Advertisement

Students Aid Campaigns

Gubernatorial Candidates Rely on Harvard Help

Following Reich’s concession, the campaign e-mailed 14,000 supporters, encouraging them to get behind O’Brien.

But Harvard students who worked for Reich during the primary say O’Brien’s efforts to recruit them to her campaign met with limited success.

Peter P. Buttigieg ’04, who headed the Reich subcommittee for the Harvard College Democrats, says interest in the gubernatorial race faded after the emotional letdown of the primary season.

“It doesn’t seem that the spirit is quite the same,” Buttigieg says. “A lot of the enthusiasm that we had during the primary campaign didn’t last after the primary.”

He says many former Reich supporters have shifted focus to the key U.S. Senate race in New Hampshire, where the Harvard College Democrats have been making regular weekend trips since late September to support Gov. Jeanne Shaheen in her race against U.S. Rep. John E. Sununu (R-N.H.).

Advertisement

Eliot J. Rushovich ’03, who spent part of last summer driving the “Reich Reform Express,” the campaign’s bus, will be among those riding a yellow school bus up to New Hampshire this weekend.
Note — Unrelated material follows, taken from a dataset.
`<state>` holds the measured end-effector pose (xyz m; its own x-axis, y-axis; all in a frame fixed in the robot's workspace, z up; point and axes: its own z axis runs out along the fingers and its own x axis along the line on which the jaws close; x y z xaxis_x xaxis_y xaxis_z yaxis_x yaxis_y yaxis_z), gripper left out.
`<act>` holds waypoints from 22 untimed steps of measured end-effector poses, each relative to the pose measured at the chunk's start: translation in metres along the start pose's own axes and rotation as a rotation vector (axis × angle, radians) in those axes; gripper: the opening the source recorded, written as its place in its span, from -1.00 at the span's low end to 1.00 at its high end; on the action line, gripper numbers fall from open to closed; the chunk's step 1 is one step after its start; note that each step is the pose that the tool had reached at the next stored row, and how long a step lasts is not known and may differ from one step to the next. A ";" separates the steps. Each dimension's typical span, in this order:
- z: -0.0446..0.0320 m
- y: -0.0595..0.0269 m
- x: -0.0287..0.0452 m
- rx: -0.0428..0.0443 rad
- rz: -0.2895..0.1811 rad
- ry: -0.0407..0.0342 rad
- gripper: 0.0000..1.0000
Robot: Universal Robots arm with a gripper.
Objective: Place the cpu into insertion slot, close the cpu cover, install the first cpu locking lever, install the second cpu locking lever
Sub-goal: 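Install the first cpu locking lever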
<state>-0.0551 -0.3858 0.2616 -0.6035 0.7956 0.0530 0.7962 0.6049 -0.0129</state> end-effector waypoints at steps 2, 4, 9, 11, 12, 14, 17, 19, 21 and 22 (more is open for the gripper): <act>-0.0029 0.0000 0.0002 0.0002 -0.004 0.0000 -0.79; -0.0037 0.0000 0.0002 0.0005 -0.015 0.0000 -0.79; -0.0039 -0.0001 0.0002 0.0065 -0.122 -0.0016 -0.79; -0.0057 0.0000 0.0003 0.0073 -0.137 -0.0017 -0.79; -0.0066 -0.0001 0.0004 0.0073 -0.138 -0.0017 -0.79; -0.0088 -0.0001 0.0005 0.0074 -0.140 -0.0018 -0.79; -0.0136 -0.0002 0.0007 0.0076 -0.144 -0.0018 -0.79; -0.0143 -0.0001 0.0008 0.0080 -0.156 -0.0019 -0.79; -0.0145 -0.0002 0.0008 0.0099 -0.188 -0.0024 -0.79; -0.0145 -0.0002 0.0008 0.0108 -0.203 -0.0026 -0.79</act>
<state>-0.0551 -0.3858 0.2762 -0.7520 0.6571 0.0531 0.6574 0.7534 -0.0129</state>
Rushovich is writing his senior thesis on party politics in Massachusetts, but though he supports O’Brien he says that after committing so much to the primary he could not bring himself to work on her general election campaign.

“When you work on a campaign for months, the campaign and candidate becomes a part of you,” he says. “It’s psychologically difficult to spend several months talking about why one candidate is so great and then go out on the front lines a day later and switch.”
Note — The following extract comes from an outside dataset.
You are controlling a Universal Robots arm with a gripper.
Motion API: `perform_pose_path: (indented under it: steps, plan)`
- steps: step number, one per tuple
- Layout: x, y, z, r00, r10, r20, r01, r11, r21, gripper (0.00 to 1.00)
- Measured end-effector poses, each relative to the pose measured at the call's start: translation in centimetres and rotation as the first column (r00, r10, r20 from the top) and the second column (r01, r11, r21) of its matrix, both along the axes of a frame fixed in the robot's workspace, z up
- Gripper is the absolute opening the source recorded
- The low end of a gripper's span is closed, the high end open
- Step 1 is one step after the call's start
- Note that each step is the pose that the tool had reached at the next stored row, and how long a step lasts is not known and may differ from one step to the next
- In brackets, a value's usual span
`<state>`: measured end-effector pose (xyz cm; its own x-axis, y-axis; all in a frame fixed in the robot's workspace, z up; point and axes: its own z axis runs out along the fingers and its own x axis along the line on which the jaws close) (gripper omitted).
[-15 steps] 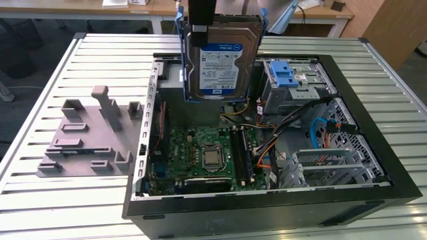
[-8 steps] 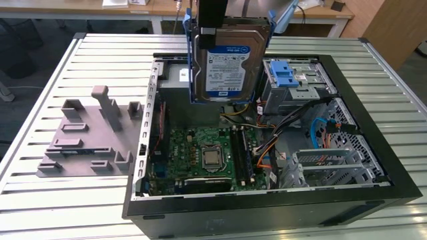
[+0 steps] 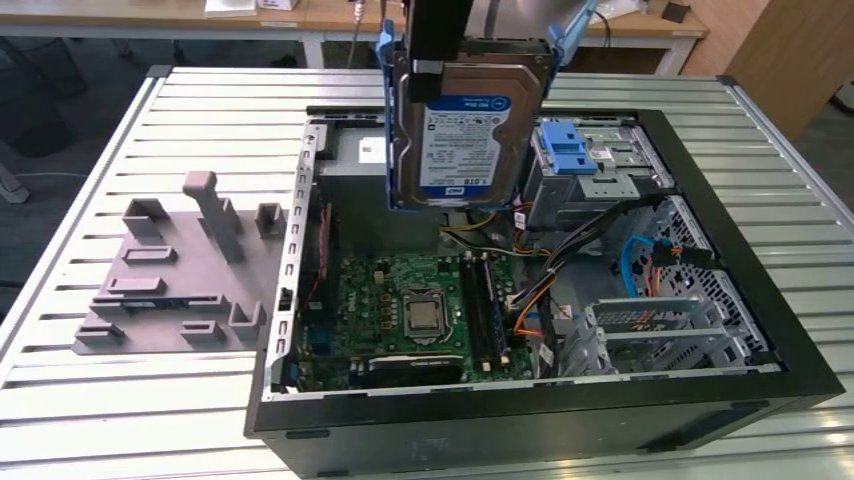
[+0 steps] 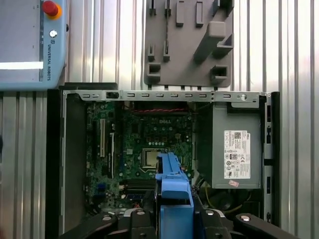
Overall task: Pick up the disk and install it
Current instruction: 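Insert the disk into the insertion slot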
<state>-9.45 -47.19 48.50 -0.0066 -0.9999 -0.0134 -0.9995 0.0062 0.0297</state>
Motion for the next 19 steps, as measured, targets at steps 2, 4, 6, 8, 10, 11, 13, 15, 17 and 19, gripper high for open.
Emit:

Rushovich says in the aftermath of the primary he became more involved with the College Democrats and helped the party in New Hampshire.

Front Lines of the Face-Off

While former Reich supporters have not flocked to the O’Brien standard, Harvard is still well represented among her supporters.

“I think we’ve actually been pretty successful with the Harvard campus,” says Travis L. Small, an official for the O’Brien campaign.

But he acknowledges Reich’s pull with students.

“I think Reich definitely connected with students in a way that a candidate hadn’t done in a while,” he says. “I think we’ve had a little bit of a leaner, meaner machine.”

On the other side of the ballot, members of the Harvard Republican Club are joining Mitt Romney’s effort to continue the party’s 12-year lock on the Corner Office.